Naturally there are grey areas in this ideal division of techniques and those are starting to draw more attention as design and verification teams push to reduce their cycle times. Simulation is always going to be time-consuming on big designs; simply getting through power-on-reset takes time, before you can start checking detailed power behavior. As usual, the more bugs that can be flushed out before that time-consuming simulation starts, the more you can focus on finding difficult functional bugs. This is why we build smoke tests.

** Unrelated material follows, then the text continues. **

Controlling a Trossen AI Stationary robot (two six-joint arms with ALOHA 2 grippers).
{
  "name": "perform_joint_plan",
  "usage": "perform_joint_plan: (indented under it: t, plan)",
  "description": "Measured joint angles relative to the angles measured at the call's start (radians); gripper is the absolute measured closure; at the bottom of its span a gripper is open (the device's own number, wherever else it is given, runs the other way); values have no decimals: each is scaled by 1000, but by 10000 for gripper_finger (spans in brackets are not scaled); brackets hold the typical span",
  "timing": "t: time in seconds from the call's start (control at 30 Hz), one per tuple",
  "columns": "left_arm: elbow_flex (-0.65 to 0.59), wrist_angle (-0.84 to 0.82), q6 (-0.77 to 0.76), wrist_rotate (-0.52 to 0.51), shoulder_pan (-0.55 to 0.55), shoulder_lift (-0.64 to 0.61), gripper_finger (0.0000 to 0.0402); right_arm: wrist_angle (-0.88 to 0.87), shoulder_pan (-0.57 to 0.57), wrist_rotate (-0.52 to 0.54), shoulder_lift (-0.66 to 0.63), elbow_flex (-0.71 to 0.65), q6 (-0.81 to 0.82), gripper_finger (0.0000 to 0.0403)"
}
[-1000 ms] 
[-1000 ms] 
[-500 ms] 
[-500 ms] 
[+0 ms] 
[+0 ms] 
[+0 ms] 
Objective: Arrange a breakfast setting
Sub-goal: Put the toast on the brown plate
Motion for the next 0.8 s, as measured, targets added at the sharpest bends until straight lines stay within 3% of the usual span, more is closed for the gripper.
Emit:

In low power verification this is not a second-order optimization. Power aware sims can take days, whereas a VC LP run can complete in an hour. For example, an incorrect isolation strategy could trigger X-propagation in simulation, which burns up not only run-time but also debug time. Improved static checking to trap at least some of these cases then becomes more than a signoff step – it optimizes the dynamic power verification flow. Hello shift left.

This grey area is ripe for checks. Some already provided by VC LP include checking whether a global clock or reset signal passes through a buffer (or other gate) in a switchable power domain; this can obviously lead to problems when that domain is off. Similarly, a signal controlling isolation between two domains but sourced in an unrelated switchable domain will never switch out of isolation while that domain is off. These are the kinds of problems that can waste simulation cycles. Synopsys tells me they continue to add more checks of this type to minimize these kinds of problems.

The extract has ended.